Книга: История пчел
Назад: Уильям
Дальше: Тао

Джордж

ОТИМ-ХИЛЛ, ОГАЙО, США
2007
Я встретил Тома на вокзале в Отиме. С прошлого лета домой он не приезжал. Почему — этого я уж не знаю, не спрашивал. Может, я просто боялся услышать ответ. До фермы мы домчали за полчаса, но по дороге особо не разговаривали. Он сидел, положив на колени руки — что-то уж очень тонкие и белые. В ногах стояла изгвазданная сумка. Я как купил грузовичок, так с тех пор ни разу не мыл там пол. Комья прошлогодней или позапрошлогодней земли за зиму превращались в пыль. Снег, который Том натащил в машину на сапогах, стекал грязной водой и смешивался с землей.

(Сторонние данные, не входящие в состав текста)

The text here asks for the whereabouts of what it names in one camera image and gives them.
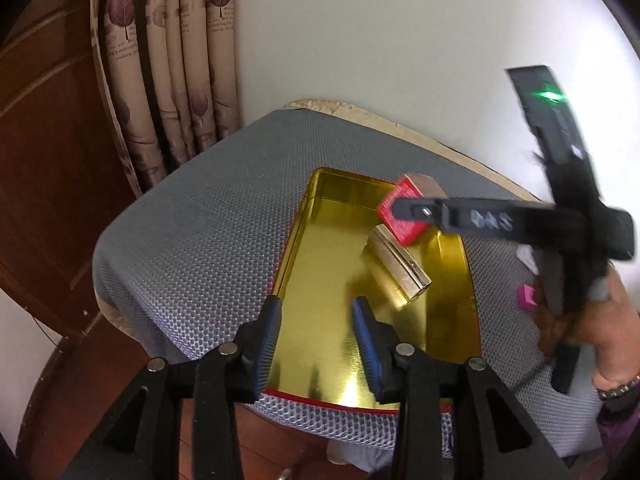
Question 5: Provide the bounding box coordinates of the red small box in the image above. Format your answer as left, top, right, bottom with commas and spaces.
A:
376, 174, 447, 247

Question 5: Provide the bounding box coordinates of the right hand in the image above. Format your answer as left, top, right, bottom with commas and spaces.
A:
534, 266, 640, 390

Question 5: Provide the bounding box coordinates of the pink small block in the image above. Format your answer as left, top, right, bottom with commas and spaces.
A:
516, 284, 537, 312

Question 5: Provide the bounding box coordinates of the black wrist bracelet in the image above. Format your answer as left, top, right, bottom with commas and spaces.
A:
594, 374, 640, 403

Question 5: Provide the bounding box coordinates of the gold rectangular box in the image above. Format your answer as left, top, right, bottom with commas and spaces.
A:
366, 224, 432, 304

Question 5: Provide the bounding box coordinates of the beige patterned curtain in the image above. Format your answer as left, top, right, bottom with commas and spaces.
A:
90, 0, 240, 195

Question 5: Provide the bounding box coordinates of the grey mesh mat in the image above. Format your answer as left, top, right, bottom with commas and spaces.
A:
92, 107, 601, 457

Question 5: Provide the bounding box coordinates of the brown wooden door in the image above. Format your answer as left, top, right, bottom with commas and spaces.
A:
1, 0, 134, 479

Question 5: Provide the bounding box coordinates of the red tin with gold interior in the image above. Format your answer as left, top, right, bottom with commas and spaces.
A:
261, 166, 483, 416

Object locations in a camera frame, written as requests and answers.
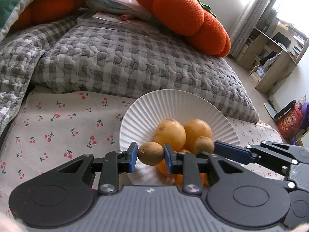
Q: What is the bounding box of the small orange kumquat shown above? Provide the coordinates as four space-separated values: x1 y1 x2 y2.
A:
174 173 208 188

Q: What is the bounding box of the orange tangerine with stem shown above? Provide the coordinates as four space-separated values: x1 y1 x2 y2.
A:
155 149 193 177

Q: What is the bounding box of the small brown longan fruit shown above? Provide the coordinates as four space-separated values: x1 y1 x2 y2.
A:
193 136 215 155

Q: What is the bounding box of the large yellow round fruit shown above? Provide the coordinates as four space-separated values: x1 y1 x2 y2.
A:
184 119 212 152

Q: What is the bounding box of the small brown longan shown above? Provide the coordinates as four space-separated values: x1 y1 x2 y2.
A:
138 142 164 166

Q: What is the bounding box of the white ribbed plate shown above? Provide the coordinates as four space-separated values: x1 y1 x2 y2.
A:
119 88 241 187

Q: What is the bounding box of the red printed bag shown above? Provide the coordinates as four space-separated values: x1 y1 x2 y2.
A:
277 103 303 139

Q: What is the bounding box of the cherry print cloth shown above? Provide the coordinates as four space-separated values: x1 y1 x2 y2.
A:
1 89 281 215

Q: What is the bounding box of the wooden shelf unit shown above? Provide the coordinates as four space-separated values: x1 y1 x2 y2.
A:
236 18 308 94

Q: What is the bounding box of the grey checkered quilt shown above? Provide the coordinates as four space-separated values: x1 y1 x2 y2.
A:
1 15 260 129

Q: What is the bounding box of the white curtain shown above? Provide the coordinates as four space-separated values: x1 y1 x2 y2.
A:
229 0 275 58

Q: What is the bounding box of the orange pumpkin plush cushion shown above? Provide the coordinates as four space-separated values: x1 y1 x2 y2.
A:
136 0 231 57

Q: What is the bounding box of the pink pastel folded fabric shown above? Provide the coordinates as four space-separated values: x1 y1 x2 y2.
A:
77 0 160 26

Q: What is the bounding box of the orange red cushion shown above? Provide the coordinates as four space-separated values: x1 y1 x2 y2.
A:
9 0 86 32

Сумка была новая. Такая плотная и жесткая. Он ее наверняка в городе купил. И еще тяжеленная. Я аж крякнул, когда поднял — там, на вокзале. Том сам было к ней потянулся, но я его опередил. Что-то хиловат он был и спорт явно не жаловал. Собственно говоря, когда приезжаешь на каникулы домой, тебе, кроме одежды, ничего и не надо. А одежда его — та, без которой на ферме не обойтись, — уже висела дома, при входе. Комбинезон, сапоги и ушанка. Но парень, похоже, набрал с собой кучу книг. Видать, думал, что у него будет время их читать.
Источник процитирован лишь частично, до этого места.